**DIRECTIONS:** The entire listing, reproduced exactly and stripped of images, is the expected output.

**DATA PROVIDED:**

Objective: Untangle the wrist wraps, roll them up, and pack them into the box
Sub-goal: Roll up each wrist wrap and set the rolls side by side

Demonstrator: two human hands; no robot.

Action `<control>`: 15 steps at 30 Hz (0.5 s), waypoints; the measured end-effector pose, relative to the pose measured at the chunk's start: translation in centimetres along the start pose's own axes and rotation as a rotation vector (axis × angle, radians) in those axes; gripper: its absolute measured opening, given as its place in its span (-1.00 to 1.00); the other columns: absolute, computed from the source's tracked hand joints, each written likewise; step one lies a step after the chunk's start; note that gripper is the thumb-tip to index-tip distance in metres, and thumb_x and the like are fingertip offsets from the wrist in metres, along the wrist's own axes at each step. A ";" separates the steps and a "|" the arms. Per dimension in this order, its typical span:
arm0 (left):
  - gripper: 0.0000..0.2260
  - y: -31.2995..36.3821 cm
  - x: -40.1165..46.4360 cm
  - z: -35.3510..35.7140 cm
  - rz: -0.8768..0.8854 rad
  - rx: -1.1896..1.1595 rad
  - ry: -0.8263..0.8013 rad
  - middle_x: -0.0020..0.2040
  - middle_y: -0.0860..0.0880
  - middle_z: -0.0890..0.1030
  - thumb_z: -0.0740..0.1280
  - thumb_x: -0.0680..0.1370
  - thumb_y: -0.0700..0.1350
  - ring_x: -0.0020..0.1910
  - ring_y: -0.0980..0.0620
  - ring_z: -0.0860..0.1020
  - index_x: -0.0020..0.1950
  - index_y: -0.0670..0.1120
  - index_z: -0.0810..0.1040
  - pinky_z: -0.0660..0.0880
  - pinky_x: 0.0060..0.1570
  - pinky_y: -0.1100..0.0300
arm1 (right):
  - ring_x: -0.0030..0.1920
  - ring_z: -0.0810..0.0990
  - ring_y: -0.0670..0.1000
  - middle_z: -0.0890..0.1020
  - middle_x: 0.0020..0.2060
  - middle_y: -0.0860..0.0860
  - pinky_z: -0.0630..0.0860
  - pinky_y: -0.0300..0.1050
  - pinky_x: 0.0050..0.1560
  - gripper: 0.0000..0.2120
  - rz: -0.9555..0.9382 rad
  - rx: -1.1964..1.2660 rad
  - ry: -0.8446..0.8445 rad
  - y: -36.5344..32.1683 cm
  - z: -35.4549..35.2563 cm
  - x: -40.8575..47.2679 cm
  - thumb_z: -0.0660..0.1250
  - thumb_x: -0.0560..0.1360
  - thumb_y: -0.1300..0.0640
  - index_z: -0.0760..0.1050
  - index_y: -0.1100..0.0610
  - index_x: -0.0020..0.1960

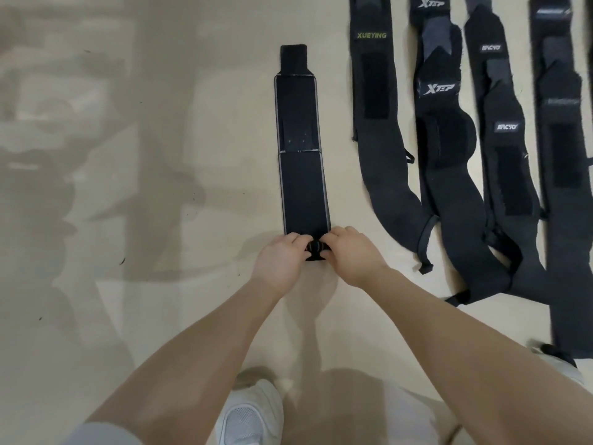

**THE COMPLETED TASK:**
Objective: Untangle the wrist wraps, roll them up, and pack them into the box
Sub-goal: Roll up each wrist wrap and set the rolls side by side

Demonstrator: two human hands; no robot.

Action `<control>`: 15 steps at 30 Hz (0.5 s), waypoints; the measured end-effector pose, relative to the pose measured at the chunk's start: translation in centimetres along the start pose's own axes and rotation as a rotation vector (axis × angle, radians) in those axes; gripper: its absolute measured opening, given as its place in its span (-1.00 to 1.00); the other columns: absolute, computed from the source's tracked hand joints, each written likewise; step one lies a step after the chunk's start; note that gripper is the thumb-tip to index-tip distance in metres, and thumb_x and the like are fingertip offsets from the wrist in metres, along the wrist's own axes at each step. A ";" separates the steps and a "|" the arms. Per dimension in this order, its typical span:
arm0 (left):
  - gripper: 0.0000..0.2260
  - y: -31.2995..36.3821 cm
  - x: -40.1165..46.4360 cm
  - z: -35.3510..35.7140 cm
  - rz: -0.8768..0.8854 rad
  - rx: -1.1896..1.1595 rad
  - ry: -0.8263..0.8013 rad
  - middle_x: -0.0020..0.2040
  - middle_y: -0.0860..0.0880
  - middle_z: -0.0890..0.1030
  - thumb_z: -0.0740..0.1280
  - thumb_x: -0.0680..0.1370
  - thumb_y: -0.0700..0.1350
  - ring_x: -0.0020..0.1910
  - ring_y: -0.0980..0.0620
  - ring_z: -0.0860..0.1020
  - index_x: -0.0020..0.1950
  - index_y: -0.0670..0.1120
  - index_z: -0.0810..0.1040
  - pinky_z: -0.0660..0.0880
  - pinky_x: 0.0060..0.1570
  - pinky_y: -0.1100..0.0300
arm1 (right):
  - ring_x: -0.0030..0.1920
  - ring_z: -0.0810..0.0990
  - ring_y: -0.0670..0.1000
  - middle_z: -0.0890..0.1020
  - middle_x: 0.0020..0.2060
  - middle_y: -0.0860..0.0860
  - pinky_z: -0.0630..0.0860
  - pinky_y: -0.0300..0.1050
  - pinky_x: 0.0050..0.1560
  - gripper: 0.0000..0.2120
  - rz: -0.9555..0.9382 rad
  - rx: -1.1964..1.2660 rad
  - ry: -0.8446..0.8445 rad
  - y: -36.5344..32.1683 cm
  - z: -35.4549..35.2563 cm
  - x: -40.8575..47.2679 cm
  - thumb_z: -0.0660..0.1250
  - thumb_x: -0.0560..0.1360
  - thumb_y: -0.1300..0.0640
  - index_z: -0.0760..0.1050
  - index_y: -0.1100..0.0610
  - index_x: -0.0020..0.1960

This exercise has been completed.